▶ _Instructions for the task_: Nothing goes in the answer except the line that contains "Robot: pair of" and the lines after it to the end of the material below, unchanged.

▶ _Source material_:
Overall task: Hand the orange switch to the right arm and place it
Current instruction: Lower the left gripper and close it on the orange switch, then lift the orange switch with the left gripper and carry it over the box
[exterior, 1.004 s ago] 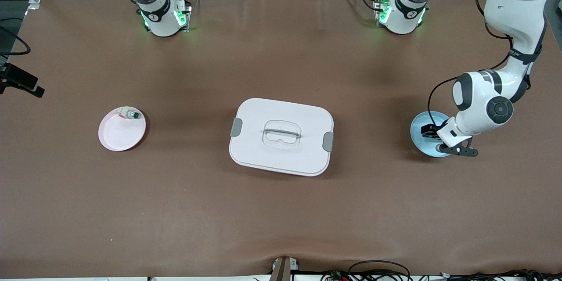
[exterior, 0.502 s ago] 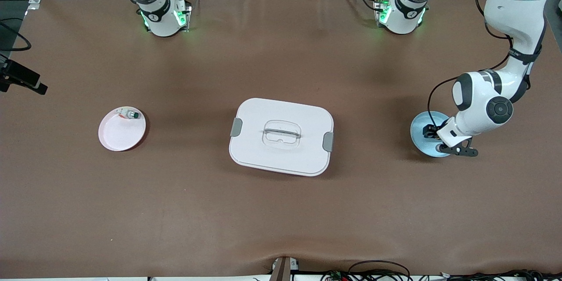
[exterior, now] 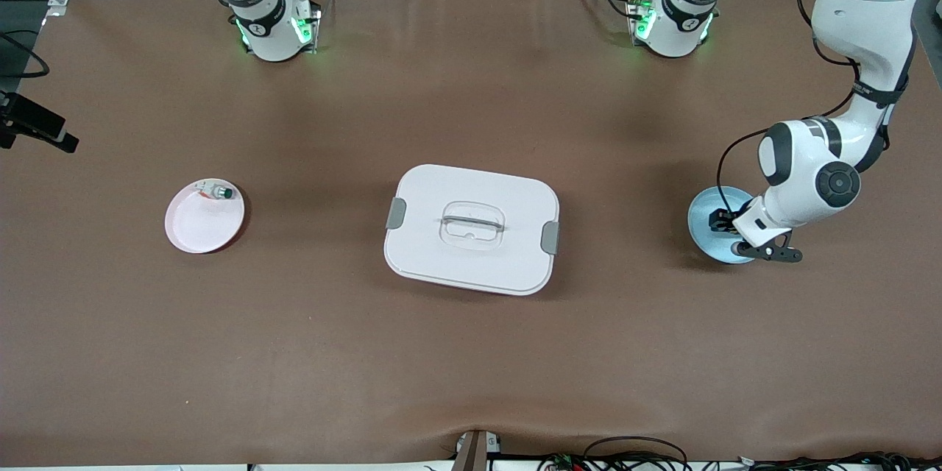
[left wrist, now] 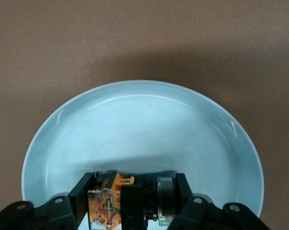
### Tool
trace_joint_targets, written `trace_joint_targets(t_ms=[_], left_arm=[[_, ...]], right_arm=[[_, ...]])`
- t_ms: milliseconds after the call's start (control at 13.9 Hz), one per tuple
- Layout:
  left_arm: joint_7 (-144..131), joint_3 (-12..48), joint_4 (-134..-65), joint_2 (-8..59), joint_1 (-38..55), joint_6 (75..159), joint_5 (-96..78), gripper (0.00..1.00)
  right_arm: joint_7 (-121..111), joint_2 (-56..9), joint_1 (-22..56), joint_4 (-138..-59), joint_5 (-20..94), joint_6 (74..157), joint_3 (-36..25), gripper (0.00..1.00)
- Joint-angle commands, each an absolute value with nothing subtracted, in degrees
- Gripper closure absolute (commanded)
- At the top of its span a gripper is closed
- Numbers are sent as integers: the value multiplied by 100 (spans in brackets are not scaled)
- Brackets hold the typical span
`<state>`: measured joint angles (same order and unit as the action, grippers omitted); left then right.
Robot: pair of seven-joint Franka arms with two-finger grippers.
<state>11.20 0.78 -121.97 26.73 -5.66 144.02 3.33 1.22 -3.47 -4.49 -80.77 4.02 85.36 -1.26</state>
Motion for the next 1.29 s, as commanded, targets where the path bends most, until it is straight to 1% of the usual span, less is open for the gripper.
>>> trace_joint_targets(t_ms=[0, 430, 574, 1076, 1219], left_arm=[[1055, 97, -12226, 2567, -606, 14432, 369, 82], [748, 132, -12182, 2233, -598, 14151, 369, 82], [555, 228, -12086, 2119, -598, 13889, 369, 82], [-263, 571, -10804, 1881, -580, 11701, 334, 82], [-264, 589, -10382, 1846, -580, 11095, 63, 82]], right_arm=[[167, -193, -492, -8235, 475, 8534, -132, 0], [167, -193, -492, -8235, 396, 8525, -141, 0], [167, -193, -492, -8235, 387, 8517, -141, 0], [167, -193, -475, -8235, 220, 8534, -132, 0], [167, -193, -475, -8235, 220, 8534, -141, 0]])
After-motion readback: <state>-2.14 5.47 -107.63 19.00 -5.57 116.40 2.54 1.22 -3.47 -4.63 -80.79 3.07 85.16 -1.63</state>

▶ _Finished exercise_:
Robot: pair of seven-joint Franka arms with two-finger grippers.
<state>11.20 0.78 -121.97 26.73 -5.66 144.02 3.33 1.22 -3.47 -4.49 -80.77 4.02 85.36 -1.26</state>
Motion for the next 1.29 s, as commanded, targets where the path bends most, until it is straight to 1% of the usual span, less is open for the gripper.
>>> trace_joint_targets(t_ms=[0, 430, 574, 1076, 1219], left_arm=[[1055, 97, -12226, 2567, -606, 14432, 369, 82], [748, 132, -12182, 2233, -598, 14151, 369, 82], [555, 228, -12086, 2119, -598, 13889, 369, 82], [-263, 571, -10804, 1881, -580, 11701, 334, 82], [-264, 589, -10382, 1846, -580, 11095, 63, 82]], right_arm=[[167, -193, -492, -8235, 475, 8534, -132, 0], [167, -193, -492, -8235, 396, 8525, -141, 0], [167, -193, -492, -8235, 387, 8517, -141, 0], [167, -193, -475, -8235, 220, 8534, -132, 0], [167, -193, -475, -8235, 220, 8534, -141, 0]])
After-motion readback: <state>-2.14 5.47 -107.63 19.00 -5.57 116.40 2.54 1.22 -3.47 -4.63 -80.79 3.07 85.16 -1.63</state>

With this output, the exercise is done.